WHAT TO WORK ON ::
Across the listing below, state how many lines hold the string "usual"; write nothing but that number.
Start of Block
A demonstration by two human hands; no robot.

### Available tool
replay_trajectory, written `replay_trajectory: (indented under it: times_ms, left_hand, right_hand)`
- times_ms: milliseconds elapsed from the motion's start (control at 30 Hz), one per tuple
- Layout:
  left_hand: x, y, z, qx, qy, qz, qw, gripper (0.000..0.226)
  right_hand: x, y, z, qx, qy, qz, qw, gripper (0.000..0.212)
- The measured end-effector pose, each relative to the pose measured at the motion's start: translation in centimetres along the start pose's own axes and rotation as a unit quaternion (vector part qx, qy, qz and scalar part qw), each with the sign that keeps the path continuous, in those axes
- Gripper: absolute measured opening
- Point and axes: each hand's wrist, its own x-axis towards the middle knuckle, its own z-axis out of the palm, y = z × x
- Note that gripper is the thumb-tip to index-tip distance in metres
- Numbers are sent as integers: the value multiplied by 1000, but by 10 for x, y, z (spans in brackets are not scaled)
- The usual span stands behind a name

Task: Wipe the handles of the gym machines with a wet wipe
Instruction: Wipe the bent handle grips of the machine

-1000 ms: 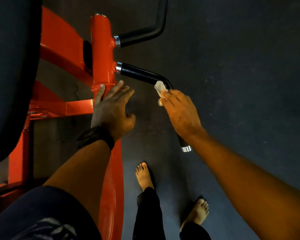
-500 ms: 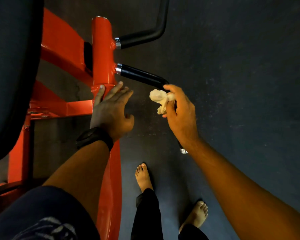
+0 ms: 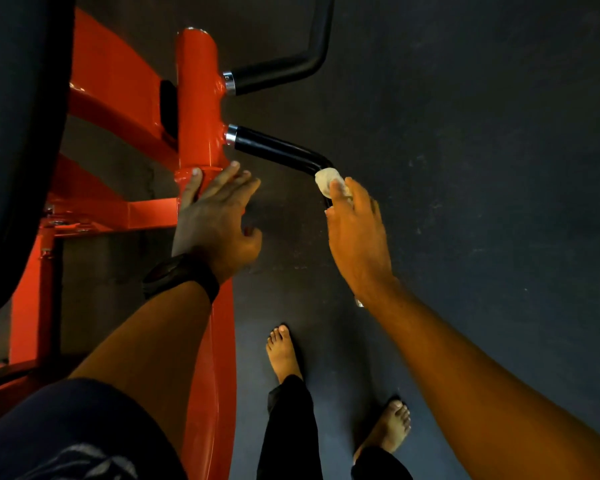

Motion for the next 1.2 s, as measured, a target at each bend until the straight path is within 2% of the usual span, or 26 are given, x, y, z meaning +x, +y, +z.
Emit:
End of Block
OUTPUT ::
2